Favorite Fictional Characters, #289: Octavian Nothing
The 2006 young adult historical novel The Astonishing Life of Octavian Nothing: Traitor to the Nation is a fascinating, ambitious, haunting undertaking by author MT Anderson. Set in tumultuous Boston on the eve of the American Revolution, it follows the cosseted life of young Octavian, a black house-slave owned by the mysterious Mr. Gitney, head of the "College of Lucidity", a learned society of scientists and philosophers. Octavian (and his mother, the African princess Cassiopeia) are treated well by Gitney and his organization - the boy learns ancient languages, the violin, and other skills. This is all, however, an experiment, an inquiry into the inherent difference between the races.
Financial woes haunt the College, and the experiment (and Octavian) are transferred to the control of the rapacious Mr. Sharpe and his financial cabal. Things begin to fall apart, as Octavian's pampered upbringing comes to an end as Sharpe tries to bend the experiment to prove white superiority - his business interests are deeply connected to southern plantation owners. Eventually the household is moved out of the city when a pandemic of pox strikes. In keeping with the innovative science of the day, Mr Gitney holds a "pox party", infecting a group of guests with weak strains of the virus in the hopes to granting immunity. The vaccine saves Octavian, though not his mother, and his rage at her death spurs him to flee. He hooks up with the Colonial Army, and has subsequent adventures until he is recaptured and is returned to his slavery.
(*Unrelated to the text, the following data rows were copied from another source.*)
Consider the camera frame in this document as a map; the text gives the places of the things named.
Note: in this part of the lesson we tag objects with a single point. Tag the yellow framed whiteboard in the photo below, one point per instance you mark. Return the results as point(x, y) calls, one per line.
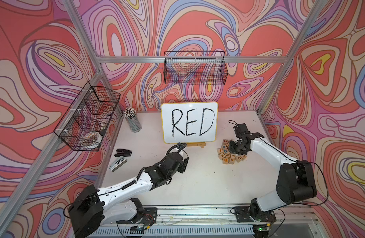
point(194, 122)

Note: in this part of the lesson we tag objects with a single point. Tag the wooden whiteboard stand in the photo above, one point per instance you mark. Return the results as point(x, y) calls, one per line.
point(198, 144)

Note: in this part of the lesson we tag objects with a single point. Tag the cup of pencils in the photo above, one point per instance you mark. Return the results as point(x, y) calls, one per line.
point(130, 115)

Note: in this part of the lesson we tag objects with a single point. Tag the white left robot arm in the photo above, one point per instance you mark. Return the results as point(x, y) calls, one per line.
point(97, 206)

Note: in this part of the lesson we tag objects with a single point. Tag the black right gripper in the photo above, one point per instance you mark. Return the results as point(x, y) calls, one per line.
point(231, 143)

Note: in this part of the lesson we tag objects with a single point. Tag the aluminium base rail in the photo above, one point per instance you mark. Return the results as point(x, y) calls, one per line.
point(220, 221)

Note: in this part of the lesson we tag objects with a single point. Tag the black wire basket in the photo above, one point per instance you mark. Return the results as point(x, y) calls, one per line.
point(91, 110)
point(195, 67)

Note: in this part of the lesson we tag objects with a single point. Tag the tape roll in basket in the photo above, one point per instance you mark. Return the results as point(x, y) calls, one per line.
point(91, 139)

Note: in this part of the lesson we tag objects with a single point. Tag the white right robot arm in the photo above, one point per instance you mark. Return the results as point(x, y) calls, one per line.
point(295, 181)

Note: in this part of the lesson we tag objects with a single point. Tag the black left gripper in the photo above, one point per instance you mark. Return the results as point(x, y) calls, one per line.
point(184, 165)

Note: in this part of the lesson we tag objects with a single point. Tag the black wire basket left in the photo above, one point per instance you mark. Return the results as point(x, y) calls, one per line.
point(91, 110)

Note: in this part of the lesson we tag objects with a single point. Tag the black stapler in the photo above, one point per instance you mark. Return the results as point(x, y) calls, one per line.
point(123, 152)

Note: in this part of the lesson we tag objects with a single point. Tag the black wire basket back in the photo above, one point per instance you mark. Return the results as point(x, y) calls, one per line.
point(195, 67)

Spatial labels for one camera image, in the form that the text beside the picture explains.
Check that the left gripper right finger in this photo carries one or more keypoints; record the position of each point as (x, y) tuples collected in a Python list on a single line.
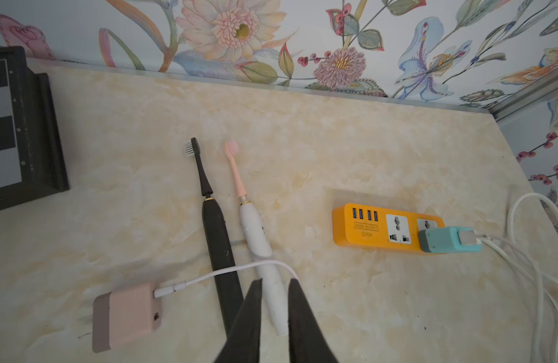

The narrative is disjointed, often upsetting, with prose that attempts to capture the style and patois of the time, with partial success. Anderson's colonial Boston is part historic and part fantastic, with a sort of dark pastel veneer. Still, it paints Octavian as an intriguing individual - quiet, thoughtful, introverted, brilliant - a young man utterly unsure of his place in the world, his identity, his destiny.